Repeat verbatim, and only, the lines of the data below, beginning at the line that contains "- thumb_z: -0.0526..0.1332" and stopping after the line that contains "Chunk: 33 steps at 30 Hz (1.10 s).".

# Data excerpts:
○ ○ ○ ○ ○ ○ ○

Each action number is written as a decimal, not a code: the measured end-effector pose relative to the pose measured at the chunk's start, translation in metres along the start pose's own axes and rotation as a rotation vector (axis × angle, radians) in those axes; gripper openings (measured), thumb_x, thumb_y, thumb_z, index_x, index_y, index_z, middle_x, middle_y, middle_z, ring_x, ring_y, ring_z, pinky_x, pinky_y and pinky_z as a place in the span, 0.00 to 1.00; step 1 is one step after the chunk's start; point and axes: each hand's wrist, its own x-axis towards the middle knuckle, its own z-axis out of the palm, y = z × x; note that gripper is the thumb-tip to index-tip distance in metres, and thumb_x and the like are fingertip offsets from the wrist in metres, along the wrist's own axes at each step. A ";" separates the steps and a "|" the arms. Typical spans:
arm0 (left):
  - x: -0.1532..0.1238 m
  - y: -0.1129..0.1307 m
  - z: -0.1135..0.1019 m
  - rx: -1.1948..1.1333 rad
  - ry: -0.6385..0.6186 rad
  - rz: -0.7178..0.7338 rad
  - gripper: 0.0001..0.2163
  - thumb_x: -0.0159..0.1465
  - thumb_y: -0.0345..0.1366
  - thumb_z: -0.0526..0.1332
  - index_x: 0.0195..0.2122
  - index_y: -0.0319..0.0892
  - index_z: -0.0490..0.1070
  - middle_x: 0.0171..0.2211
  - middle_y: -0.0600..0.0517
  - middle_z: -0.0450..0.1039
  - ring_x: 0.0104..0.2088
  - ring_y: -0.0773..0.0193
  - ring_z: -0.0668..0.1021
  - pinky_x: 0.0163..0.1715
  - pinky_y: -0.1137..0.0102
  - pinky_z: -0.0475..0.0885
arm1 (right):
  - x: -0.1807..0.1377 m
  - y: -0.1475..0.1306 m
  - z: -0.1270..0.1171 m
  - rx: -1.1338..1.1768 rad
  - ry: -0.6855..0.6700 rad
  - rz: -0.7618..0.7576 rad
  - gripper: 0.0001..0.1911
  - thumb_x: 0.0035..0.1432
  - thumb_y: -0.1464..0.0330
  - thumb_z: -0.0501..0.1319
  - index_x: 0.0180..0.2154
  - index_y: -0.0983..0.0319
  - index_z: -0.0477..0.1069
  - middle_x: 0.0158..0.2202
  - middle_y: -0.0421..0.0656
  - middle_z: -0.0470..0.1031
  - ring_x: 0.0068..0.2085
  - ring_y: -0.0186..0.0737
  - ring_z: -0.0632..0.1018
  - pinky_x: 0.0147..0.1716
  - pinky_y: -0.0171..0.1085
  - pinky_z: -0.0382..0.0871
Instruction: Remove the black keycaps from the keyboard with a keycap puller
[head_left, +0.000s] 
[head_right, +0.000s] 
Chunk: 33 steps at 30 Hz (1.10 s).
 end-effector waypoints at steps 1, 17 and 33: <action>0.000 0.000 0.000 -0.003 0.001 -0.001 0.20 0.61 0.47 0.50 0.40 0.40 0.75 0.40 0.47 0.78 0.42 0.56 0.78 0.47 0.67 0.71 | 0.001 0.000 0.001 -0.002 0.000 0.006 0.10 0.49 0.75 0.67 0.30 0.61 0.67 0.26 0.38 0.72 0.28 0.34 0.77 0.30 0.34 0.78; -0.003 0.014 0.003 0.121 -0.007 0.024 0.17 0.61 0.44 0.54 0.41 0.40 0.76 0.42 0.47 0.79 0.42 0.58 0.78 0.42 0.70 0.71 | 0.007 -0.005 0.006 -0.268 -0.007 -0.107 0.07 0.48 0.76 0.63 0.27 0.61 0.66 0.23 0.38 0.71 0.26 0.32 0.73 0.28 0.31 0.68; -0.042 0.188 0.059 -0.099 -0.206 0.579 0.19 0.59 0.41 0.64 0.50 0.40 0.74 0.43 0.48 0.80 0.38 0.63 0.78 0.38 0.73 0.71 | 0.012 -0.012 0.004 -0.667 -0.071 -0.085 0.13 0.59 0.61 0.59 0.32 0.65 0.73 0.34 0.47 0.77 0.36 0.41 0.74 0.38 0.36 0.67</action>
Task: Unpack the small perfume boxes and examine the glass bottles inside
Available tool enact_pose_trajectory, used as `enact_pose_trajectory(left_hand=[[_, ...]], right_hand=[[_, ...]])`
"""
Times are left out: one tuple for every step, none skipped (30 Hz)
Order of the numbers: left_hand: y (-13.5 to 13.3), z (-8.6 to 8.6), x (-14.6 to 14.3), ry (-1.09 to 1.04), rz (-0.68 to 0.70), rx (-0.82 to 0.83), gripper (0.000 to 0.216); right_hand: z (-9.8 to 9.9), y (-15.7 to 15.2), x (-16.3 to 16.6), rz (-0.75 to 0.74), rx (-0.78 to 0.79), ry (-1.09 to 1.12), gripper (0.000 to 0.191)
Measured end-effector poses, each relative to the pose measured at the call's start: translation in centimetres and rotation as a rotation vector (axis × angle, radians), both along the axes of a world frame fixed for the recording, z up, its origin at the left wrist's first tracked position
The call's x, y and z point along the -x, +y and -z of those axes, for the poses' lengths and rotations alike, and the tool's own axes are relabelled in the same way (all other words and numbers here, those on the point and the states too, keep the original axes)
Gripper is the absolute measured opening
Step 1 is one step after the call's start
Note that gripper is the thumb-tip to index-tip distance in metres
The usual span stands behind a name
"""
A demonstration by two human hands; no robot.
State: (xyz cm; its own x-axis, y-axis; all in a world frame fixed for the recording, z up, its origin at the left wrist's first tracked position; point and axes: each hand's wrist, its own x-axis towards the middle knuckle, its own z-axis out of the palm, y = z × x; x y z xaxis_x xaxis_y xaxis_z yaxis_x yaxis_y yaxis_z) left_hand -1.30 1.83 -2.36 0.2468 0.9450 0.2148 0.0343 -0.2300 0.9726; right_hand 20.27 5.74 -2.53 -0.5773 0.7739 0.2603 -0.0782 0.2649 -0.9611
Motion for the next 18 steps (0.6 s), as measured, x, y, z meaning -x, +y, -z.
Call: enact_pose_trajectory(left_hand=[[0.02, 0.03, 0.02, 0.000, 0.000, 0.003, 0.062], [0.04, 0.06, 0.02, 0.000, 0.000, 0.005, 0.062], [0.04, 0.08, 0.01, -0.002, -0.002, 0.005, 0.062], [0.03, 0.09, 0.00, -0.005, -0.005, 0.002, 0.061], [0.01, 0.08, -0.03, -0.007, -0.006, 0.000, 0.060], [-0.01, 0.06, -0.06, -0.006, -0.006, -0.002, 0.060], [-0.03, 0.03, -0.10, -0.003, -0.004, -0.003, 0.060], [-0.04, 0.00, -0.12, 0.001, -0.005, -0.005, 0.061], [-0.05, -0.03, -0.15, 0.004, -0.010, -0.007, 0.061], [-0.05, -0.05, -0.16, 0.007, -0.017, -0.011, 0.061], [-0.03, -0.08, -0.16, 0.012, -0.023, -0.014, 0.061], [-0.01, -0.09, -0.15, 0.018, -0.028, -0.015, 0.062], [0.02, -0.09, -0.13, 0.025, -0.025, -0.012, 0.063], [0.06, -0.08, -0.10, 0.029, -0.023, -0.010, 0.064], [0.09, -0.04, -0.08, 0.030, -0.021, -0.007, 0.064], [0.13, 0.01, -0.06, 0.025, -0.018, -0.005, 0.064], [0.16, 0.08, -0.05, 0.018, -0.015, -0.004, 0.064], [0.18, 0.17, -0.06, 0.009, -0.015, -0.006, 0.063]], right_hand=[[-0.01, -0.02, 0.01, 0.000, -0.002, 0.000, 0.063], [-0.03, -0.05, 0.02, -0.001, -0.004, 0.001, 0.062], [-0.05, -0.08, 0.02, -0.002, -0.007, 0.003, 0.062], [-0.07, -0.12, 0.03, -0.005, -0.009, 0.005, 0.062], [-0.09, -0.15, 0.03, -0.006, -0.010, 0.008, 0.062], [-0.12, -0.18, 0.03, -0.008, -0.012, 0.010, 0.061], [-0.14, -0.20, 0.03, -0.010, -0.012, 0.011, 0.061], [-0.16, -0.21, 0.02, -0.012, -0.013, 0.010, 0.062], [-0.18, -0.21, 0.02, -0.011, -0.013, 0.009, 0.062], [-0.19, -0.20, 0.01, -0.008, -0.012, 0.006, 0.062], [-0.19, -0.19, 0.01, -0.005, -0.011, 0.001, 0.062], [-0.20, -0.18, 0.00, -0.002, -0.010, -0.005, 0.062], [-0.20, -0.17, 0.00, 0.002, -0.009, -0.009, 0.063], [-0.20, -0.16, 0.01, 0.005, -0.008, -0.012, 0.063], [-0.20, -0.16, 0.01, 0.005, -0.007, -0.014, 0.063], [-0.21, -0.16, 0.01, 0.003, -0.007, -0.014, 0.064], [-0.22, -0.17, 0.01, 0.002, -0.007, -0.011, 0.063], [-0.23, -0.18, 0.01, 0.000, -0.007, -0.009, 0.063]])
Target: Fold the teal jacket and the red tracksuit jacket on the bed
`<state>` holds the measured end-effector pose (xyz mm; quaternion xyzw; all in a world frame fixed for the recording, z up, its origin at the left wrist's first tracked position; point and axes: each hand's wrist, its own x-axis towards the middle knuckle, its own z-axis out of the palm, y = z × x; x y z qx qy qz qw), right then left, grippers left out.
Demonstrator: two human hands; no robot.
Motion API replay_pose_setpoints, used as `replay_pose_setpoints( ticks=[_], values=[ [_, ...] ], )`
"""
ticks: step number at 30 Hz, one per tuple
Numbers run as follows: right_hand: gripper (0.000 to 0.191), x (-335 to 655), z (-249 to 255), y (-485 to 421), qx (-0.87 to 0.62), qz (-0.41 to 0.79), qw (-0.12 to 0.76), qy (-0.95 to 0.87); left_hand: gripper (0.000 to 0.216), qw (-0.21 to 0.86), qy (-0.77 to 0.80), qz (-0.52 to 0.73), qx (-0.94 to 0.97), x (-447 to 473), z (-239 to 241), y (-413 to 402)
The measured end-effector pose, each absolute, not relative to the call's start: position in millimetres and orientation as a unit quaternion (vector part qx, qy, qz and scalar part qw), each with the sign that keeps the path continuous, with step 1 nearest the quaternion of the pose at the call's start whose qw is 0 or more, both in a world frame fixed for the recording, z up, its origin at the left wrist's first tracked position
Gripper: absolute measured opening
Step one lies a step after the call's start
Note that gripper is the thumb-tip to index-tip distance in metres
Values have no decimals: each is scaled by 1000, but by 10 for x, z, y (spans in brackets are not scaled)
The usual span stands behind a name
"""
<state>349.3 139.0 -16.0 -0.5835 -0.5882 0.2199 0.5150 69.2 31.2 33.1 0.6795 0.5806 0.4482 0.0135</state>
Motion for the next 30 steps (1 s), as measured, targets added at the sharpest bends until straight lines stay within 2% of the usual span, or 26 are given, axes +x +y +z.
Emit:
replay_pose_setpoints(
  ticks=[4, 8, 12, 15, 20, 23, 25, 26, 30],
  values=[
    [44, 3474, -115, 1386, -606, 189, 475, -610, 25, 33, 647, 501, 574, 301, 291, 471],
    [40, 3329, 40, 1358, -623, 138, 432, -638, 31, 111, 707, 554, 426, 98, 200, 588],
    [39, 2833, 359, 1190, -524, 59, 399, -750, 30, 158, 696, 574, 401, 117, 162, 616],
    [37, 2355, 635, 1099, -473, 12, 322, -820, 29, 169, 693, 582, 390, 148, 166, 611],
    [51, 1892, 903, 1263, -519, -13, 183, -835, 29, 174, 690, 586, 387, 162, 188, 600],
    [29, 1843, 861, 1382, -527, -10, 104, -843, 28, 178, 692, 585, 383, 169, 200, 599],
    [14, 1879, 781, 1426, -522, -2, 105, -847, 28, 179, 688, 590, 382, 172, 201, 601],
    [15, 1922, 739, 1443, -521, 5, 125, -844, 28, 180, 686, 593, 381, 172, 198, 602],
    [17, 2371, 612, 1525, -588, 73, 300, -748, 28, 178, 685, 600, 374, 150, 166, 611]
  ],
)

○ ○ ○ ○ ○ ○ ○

# Response area:
  - thumb_z: -0.0526..0.1332
  - index_x: 0.0195..0.2122
  - index_y: -0.0319..0.0892
  - index_z: -0.0490..0.1070
  - middle_x: 0.0171..0.2211
  - middle_y: -0.0600..0.0517
  - middle_z: -0.0450..0.1039
  - ring_x: 0.0104..0.2088
  - ring_y: -0.0773..0.0193
  - ring_z: -0.0668..0.1021
  - pinky_x: 0.0163..0.1715
  - pinky_y: -0.1137..0.0102
  - pinky_z: -0.0475..0.0885
arm1 (right):
  - x: -0.1807..0.1377 m
  - y: -0.1475..0.1306 m
  - z: -0.1270..0.1171 m
  - rx: -1.1338..1.1768 rad
  - ry: -0.6855..0.6700 rad
  - rz: -0.7618..0.7576 rad
  - gripper: 0.0001..0.1911
  - thumb_x: 0.0035..0.1432
  - thumb_y: -0.1464..0.0330
  - thumb_z: -0.0501..0.1319
  - index_x: 0.0180..0.2154
  - index_y: -0.0983..0.0319
  - index_z: -0.0477..0.1069
  - middle_x: 0.0158..0.2202
  - middle_y: -0.0421..0.0656
  - middle_z: -0.0470..0.1031
  - ring_x: 0.0068..0.2085
  - ring_y: -0.0186..0.0737
  - ring_z: -0.0632..0.1018
  - pinky_x: 0.0147..0.1716
  - pinky_y: -0.0171..0.1085
  - pinky_z: -0.0382..0.0871
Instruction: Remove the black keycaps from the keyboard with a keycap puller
[head_left, +0.000s] 
[head_right, +0.000s] 
Chunk: 33 steps at 30 Hz (1.10 s).

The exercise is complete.